No PriorsHow AI Agents Will Transform the Financial System with Circle Co-Founder and CEO Jeremy Allaire
CHAPTERS
Circle’s founding thesis: dollars as an internet protocol
Jeremy Allaire explains why Circle was started: to create a native “protocol for dollars on the internet.” He frames stablecoins as a commoditized payment layer and highlights the early belief that programmable money would enable autonomous software to participate in economic activity.
Why build on dollars: sound money, full-reserve banking, and crisis lessons
Allaire contrasts crypto’s early “outside the system” ethos with his view that the dollar will remain a dominant reserve currency for decades. He argues stablecoins align with a full-reserve model that reduces leverage risk exposed by the Great Depression debates and the 2008 financial crisis.
How USDC is backed: treasuries, repos, cash—and legal constraints
The conversation turns to what actually backs USDC and how regulation shapes its reserve composition. Allaire describes an architecture centered on highly liquid, short-duration U.S. government assets, plus cash for immediate liquidity, with transparency practices around reserves.
USDC in the real world: from microtransactions to institutional settlement
Allaire outlines the breadth of USDC usage, emphasizing it as a general-purpose architecture. He cites examples ranging from in-game purchases and agent-to-agent payments to large capital markets settlements and enterprise payment flows.
Why stablecoins can be “better money”: 24/7, global access, and programmability
Sarah and Jeremy enumerate why stablecoins can outperform legacy rails: always-on movement, internet-native interoperability, and access to dollars globally. Allaire stresses the developer experience—stablecoins as a public API—and the strategic role of exporting digital dollars.
Blockchains as operating systems: auditability, integrity, and trust for autonomous systems
Allaire expands from smart contracts to a broader framing: blockchains as tamper-resistant, auditable operating systems. He argues these properties—verifiability of inputs/outputs and provable state—become even more important as AI systems take autonomous actions in the economy.

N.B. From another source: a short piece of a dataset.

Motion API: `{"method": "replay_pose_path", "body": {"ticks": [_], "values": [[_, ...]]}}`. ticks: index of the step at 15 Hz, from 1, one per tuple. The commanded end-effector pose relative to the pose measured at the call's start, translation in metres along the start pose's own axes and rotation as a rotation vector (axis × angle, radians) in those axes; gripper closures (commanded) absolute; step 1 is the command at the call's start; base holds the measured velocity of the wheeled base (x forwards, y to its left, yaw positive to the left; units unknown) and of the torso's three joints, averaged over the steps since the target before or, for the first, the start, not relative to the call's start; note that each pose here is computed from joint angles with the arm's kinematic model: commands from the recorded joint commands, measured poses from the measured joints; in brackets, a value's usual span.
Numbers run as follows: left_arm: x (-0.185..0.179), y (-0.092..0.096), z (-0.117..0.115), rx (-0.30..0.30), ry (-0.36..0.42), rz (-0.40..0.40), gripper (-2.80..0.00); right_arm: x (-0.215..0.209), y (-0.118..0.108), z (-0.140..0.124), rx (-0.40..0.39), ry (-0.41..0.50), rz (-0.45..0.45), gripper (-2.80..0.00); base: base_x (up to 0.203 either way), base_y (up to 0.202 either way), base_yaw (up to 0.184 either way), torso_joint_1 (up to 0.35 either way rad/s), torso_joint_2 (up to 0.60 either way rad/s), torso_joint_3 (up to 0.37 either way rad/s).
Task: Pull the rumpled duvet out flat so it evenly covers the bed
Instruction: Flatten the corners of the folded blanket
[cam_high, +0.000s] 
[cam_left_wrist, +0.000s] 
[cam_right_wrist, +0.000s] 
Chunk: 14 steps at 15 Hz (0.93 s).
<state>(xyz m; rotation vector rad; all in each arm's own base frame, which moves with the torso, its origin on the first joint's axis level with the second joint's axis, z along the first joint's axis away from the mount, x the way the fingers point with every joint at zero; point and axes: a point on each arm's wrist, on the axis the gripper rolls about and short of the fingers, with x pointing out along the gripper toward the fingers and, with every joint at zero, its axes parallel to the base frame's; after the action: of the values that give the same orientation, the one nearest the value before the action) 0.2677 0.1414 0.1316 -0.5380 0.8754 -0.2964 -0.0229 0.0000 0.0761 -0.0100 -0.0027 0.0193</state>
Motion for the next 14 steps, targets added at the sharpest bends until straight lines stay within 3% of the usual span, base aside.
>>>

The agentic economy: why AI agents need a new financial substrate
Allaire predicts rapid growth of agent-driven work and agent-to-agent commerce. He argues current financial infrastructure can’t support global, programmable, high-volume microtransactions among autonomous software entities, motivating blockchain-based rails.
Arc as an ‘economic operating system’: design goals and capabilities
Allaire introduces Circle’s Arc blockchain as infrastructure purpose-built for real economic activity rather than a parallel “shadow” system. He describes features aimed at enterprise-grade reliability, deterministic finality, and a native unit of account in real dollars rather than a volatile gas token.
Privacy and scaling primitives: ZK proofs, rollups, and compliance-friendly confidentiality
The discussion broadens to crypto infrastructure advances that matter now: scaling and privacy. Allaire argues research like ZK proofs is becoming production-ready, enabling off-chain compute proofs and privacy features that corporations require while still supporting compliance obligations.
Tokenizing real-world assets: stocks, treasuries, and the financial stack migrating on-chain
Allaire says securitization/tokenization is already underway across the financial system, from registrars to clearinghouses to exchanges. He points to growth in tokenized money markets and equities and notes regulatory guidance is increasingly clarifying how to do this safely.
Beyond porting existing assets: new utility from on-chain finance and AI packaging
Allaire argues the real breakthrough won’t be simply “put stocks on-chain,” but unlocking new capabilities that weren’t feasible before. He highlights fractionalization, new borrowing/lending mechanics, and AI-enabled packaging of financial products as likely sources of new utility.
Prediction markets and fast-moving capital: USDC as the liquidity bridge
Prediction markets are positioned as parallel information infrastructure that overlaps with traditional finance. Allaire notes USDC powers flows into markets like Polymarket, with sophisticated traders moving quickly between derivatives, crypto, and event-driven markets.
Productive proof-of-work: tying GPU inference to crypto incentives
Allaire expresses interest in proposals that replace wasteful proof-of-work with useful computation, such as AI inference. He frames this as a potentially important new direction that could preserve some monetary properties while making energy use economically productive.
A 10-year view: new institutional forms, agent-human organizations, and GDP uncertainty
Allaire predicts accelerating AI diffusion but with real-world limiters (bureaucracy, law, risk). He expects a turbulent renegotiation of the social contract and the emergence of new on-chain organizational and governance structures, while noting GDP growth could become both large and less meaningful as a welfare metric.